_YOUR ASSIGNMENT_
Your output is to consist only of the line containing "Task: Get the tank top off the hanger" and the lines after it, through the end of the data, reproduced exactly.

_EXERCISE MATERIALS_
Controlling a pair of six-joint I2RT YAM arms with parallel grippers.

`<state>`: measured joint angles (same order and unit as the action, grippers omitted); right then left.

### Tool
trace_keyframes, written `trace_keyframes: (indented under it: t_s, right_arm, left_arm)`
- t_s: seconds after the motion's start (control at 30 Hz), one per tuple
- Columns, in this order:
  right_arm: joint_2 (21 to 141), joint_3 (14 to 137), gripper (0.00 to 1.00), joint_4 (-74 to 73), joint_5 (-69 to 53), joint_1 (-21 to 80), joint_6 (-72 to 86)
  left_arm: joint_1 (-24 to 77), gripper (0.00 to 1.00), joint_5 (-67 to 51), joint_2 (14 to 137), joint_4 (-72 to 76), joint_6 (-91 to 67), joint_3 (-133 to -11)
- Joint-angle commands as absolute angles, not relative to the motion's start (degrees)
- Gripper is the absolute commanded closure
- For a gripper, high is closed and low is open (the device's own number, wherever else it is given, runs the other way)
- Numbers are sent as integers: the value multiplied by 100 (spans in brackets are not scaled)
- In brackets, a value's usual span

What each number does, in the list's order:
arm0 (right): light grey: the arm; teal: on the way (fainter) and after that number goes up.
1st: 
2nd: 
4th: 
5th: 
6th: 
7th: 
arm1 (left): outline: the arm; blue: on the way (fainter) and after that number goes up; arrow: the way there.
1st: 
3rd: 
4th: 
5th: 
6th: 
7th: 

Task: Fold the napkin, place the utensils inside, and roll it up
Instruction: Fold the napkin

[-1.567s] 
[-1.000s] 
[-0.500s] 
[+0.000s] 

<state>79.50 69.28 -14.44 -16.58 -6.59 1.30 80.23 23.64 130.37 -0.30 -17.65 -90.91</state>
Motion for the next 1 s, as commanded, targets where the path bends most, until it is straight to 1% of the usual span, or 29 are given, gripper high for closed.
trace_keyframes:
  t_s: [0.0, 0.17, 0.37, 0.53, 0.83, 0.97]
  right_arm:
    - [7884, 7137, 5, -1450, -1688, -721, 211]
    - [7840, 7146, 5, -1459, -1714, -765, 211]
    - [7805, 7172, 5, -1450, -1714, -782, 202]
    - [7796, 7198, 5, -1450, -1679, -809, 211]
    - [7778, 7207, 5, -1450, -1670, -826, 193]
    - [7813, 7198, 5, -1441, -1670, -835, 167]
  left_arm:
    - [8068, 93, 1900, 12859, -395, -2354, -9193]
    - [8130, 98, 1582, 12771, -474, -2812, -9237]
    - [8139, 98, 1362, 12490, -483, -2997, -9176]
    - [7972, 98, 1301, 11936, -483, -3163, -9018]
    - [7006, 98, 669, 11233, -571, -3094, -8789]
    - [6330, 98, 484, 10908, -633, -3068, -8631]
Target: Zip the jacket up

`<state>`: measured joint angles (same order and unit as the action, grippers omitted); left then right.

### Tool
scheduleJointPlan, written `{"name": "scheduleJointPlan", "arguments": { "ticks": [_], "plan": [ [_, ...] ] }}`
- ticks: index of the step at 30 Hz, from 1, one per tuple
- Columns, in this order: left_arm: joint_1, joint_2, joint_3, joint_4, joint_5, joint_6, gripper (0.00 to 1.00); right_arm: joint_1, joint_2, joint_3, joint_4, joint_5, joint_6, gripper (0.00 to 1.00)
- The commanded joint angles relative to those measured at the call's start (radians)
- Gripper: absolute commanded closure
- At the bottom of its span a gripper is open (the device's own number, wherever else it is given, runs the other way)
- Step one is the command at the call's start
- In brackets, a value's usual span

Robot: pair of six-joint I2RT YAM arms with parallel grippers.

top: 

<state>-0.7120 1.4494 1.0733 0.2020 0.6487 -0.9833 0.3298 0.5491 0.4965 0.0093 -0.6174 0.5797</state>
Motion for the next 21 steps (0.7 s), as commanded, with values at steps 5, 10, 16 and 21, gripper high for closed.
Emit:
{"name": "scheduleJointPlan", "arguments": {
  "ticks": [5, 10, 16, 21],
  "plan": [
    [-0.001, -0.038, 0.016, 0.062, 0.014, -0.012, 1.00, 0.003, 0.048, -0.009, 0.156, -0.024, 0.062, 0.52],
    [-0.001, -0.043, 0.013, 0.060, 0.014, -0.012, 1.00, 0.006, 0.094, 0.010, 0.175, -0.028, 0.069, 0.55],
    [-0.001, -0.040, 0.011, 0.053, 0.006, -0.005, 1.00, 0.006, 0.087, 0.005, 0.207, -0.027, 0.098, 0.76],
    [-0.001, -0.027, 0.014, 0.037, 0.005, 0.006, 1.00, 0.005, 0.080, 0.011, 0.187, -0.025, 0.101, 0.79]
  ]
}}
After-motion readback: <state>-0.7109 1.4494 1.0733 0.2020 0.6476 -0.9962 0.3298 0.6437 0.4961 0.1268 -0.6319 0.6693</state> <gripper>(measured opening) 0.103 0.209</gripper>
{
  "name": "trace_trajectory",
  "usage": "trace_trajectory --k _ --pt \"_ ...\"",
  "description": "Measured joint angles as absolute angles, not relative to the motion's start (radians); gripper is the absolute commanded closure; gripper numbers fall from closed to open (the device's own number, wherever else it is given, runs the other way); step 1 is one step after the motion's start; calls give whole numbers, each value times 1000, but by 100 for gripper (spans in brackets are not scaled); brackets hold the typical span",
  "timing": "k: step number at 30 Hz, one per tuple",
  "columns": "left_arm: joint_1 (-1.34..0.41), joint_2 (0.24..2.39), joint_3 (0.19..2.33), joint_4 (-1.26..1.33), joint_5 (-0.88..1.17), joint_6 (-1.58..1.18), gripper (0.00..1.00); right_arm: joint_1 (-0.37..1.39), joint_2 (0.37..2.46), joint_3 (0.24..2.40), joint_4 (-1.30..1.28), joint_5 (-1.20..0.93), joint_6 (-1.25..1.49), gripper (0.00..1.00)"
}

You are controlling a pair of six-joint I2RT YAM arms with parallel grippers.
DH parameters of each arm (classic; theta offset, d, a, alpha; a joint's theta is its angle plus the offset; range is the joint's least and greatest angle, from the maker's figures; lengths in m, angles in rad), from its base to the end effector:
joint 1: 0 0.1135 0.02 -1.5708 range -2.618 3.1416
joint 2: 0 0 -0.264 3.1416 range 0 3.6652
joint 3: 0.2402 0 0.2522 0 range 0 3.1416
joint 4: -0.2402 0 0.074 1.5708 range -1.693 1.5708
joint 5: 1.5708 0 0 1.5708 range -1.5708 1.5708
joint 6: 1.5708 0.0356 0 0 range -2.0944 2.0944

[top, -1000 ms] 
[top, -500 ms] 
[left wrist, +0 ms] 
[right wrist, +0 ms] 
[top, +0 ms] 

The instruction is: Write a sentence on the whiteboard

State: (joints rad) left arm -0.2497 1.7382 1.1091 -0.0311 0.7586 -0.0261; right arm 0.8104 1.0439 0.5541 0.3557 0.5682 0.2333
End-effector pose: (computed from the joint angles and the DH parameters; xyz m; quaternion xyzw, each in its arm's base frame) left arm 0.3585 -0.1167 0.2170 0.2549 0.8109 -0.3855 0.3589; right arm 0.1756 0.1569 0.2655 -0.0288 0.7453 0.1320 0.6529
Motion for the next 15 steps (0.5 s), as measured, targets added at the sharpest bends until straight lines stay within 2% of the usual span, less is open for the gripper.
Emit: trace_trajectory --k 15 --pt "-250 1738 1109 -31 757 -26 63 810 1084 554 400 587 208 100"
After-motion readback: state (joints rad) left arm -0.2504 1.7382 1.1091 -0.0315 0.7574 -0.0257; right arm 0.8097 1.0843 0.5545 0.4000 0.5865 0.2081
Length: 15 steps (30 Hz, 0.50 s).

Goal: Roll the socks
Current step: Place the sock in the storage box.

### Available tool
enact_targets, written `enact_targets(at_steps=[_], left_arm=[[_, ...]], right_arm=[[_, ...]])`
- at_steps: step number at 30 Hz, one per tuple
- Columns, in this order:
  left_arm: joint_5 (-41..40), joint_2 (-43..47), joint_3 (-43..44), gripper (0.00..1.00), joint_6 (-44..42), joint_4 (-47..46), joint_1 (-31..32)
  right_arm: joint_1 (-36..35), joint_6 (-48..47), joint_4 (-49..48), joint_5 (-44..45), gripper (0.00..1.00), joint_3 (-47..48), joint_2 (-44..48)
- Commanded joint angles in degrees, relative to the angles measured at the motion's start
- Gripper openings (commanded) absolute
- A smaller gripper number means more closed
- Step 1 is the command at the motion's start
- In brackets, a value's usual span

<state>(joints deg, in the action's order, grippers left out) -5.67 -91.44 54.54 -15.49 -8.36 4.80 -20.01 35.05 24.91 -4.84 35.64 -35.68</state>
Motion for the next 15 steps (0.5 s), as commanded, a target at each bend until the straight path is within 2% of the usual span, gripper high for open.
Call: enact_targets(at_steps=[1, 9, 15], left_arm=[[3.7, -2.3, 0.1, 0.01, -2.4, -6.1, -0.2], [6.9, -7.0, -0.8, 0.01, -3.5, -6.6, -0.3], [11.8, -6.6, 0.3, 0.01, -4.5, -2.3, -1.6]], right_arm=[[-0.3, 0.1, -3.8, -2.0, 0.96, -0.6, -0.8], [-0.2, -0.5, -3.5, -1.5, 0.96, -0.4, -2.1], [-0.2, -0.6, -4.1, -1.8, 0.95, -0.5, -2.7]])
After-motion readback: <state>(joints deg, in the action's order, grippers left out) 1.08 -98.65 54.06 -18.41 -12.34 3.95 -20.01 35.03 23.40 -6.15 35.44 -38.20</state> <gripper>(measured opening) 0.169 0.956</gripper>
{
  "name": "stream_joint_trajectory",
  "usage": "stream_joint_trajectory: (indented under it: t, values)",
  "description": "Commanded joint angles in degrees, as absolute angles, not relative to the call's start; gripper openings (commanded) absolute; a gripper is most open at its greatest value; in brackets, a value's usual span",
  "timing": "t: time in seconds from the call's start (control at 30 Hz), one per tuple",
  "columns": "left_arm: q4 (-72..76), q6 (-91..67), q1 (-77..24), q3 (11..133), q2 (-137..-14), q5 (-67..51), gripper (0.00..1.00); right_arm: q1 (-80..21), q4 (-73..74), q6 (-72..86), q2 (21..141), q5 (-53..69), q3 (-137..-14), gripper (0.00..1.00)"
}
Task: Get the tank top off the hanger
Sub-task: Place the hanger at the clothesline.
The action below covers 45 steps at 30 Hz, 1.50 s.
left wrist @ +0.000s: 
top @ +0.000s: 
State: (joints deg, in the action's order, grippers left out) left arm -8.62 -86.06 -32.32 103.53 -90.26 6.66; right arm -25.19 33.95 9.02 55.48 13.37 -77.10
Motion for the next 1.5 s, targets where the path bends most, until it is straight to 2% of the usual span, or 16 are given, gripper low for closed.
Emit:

_FINISHED TASK_
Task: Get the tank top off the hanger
Sub-task: Place the hanger at the clothesline.
The action below covers 45 steps at 30 Hz, 1.50 s.
left wrist @ +0.000s: 
top @ +0.000s: 
State: (joints deg, in the action's order, grippers left out) left arm -8.62 -86.06 -32.32 103.53 -90.26 6.66; right arm -25.19 33.95 9.02 55.48 13.37 -77.10
Motion for the next 1.5 s, targets where the path bends most, until it is straight to 2% of the usual span, or 16 are given, gripper low for closed.
Emit:

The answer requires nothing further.